§ Collected data entries

════════════════════

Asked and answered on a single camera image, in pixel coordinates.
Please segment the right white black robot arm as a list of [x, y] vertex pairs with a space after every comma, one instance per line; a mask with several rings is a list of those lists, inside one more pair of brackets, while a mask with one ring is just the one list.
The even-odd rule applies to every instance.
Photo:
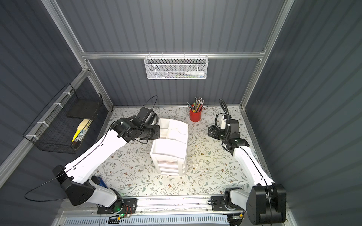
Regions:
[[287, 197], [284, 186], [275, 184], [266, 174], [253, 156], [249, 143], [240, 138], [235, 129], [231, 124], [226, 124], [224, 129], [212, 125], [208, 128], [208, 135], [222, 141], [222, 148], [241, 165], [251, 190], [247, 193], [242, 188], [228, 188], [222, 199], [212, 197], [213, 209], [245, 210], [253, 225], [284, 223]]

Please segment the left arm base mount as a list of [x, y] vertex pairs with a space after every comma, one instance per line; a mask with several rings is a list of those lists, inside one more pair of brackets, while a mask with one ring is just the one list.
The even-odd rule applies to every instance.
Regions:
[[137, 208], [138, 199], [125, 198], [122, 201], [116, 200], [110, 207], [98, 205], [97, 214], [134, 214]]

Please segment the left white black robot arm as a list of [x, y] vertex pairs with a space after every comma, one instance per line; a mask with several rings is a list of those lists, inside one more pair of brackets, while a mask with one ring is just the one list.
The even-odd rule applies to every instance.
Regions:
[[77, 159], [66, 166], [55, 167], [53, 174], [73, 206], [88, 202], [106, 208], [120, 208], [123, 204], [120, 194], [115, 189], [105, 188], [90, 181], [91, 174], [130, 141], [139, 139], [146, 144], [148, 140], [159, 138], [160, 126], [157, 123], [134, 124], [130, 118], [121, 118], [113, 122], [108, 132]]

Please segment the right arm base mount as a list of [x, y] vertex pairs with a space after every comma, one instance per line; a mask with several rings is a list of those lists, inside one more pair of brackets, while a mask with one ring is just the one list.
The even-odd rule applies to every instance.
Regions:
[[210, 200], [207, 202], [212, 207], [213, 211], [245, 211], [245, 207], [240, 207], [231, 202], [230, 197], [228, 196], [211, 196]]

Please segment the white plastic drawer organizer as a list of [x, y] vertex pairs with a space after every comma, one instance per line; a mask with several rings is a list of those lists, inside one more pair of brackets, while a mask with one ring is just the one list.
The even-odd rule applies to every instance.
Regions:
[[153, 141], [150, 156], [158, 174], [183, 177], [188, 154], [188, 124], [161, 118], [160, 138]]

════════════════════

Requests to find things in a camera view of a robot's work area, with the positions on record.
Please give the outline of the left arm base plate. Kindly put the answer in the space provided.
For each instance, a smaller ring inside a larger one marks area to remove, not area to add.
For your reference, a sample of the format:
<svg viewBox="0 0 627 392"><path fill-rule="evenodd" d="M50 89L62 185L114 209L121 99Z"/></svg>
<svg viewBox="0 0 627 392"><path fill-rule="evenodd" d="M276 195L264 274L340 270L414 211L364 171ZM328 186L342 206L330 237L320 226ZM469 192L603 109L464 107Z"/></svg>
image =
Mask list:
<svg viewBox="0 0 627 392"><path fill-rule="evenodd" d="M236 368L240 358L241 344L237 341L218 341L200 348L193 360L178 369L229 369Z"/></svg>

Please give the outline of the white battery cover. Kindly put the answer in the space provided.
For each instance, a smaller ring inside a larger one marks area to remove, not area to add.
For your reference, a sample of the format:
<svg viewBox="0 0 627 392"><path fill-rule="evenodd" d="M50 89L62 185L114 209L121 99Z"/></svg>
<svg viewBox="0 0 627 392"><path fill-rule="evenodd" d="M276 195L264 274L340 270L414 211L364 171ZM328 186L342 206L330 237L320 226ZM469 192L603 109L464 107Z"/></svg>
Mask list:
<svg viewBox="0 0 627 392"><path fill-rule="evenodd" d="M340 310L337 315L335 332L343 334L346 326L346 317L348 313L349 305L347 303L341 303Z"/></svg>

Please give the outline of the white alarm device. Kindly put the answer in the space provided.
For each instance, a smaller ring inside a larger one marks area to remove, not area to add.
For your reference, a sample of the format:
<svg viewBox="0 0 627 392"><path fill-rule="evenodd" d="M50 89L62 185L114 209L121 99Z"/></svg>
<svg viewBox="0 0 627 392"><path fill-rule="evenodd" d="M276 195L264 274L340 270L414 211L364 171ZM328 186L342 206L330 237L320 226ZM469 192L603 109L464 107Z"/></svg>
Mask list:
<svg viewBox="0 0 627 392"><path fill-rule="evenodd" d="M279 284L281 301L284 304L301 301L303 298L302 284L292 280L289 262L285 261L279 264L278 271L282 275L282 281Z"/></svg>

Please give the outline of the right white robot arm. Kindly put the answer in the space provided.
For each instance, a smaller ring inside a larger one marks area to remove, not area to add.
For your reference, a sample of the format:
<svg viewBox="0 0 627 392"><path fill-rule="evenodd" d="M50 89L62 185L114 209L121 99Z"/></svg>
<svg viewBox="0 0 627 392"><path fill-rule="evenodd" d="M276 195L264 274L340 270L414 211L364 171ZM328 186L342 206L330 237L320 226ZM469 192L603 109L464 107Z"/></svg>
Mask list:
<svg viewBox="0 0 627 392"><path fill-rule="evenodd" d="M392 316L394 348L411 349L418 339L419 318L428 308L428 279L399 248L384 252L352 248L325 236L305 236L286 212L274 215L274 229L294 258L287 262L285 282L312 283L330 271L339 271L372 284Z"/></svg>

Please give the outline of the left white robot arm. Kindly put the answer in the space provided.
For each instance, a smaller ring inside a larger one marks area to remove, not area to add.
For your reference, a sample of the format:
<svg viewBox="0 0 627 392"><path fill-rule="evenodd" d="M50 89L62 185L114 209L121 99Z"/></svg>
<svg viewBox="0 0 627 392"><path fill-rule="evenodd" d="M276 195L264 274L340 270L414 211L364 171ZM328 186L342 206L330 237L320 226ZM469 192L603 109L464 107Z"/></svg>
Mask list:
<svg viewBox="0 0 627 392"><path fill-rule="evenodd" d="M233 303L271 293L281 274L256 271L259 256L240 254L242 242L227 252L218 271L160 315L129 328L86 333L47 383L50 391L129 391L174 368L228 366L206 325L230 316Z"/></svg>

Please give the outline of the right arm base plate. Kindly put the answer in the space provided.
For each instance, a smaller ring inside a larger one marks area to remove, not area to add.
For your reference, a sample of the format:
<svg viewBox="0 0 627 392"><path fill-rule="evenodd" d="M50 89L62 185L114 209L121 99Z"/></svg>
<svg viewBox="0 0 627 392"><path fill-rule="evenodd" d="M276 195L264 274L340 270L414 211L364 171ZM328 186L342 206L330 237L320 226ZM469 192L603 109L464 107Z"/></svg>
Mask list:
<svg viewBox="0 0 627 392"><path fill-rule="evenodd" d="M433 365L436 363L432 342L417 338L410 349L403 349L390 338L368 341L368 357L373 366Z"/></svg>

════════════════════

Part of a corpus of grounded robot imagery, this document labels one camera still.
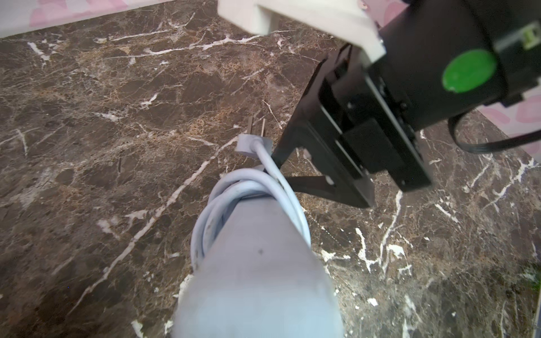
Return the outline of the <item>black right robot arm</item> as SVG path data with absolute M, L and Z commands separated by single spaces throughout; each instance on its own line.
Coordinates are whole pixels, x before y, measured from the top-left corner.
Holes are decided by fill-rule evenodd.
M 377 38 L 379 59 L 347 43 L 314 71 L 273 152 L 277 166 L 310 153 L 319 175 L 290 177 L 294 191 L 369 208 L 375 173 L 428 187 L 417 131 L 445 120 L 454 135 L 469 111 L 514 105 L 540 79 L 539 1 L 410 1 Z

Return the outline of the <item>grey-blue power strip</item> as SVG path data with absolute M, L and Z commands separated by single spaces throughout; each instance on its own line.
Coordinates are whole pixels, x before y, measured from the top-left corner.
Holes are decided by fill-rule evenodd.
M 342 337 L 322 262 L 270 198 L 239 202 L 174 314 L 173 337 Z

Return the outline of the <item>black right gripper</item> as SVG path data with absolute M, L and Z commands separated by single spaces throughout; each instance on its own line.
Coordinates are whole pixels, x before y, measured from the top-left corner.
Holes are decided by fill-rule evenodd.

════════════════════

§ Problem to solve
Find every line in the records above that holds the word "brackets", and copy each one.

§ Task response
Please segment the right white black robot arm as a list of [x, y] vertex pairs with a space after every comma, one instance per line; a mask with several rings is a list of those lists, inside one more pair of brackets, while a mask with one ring is just the one list.
Please segment the left arm base mount as a list of [x, y] vertex pairs with a space after every comma, one instance per line; a mask with several rings is a list of those lists, inside one more pair of brackets, while a mask with one ring is just the one list.
Please segment the left white black robot arm as a list of [x, y] vertex pairs with a space after every comma, one instance per line; a mask with several rings is a list of those lists, inside one more pair of brackets, while a mask with one ring is just the one list.
Please segment the right arm base mount as a list of [x, y] vertex pairs with a space after every comma, one instance per line; a mask with several rings is a list of those lists, inside one more pair of brackets, while a mask with one ring is just the one list.
Please segment the white plastic drawer organizer as a list of [x, y] vertex pairs with a space after every comma, one instance per line; a mask with several rings is a list of those lists, inside one more pair of brackets, while a mask with one ring is just the one list.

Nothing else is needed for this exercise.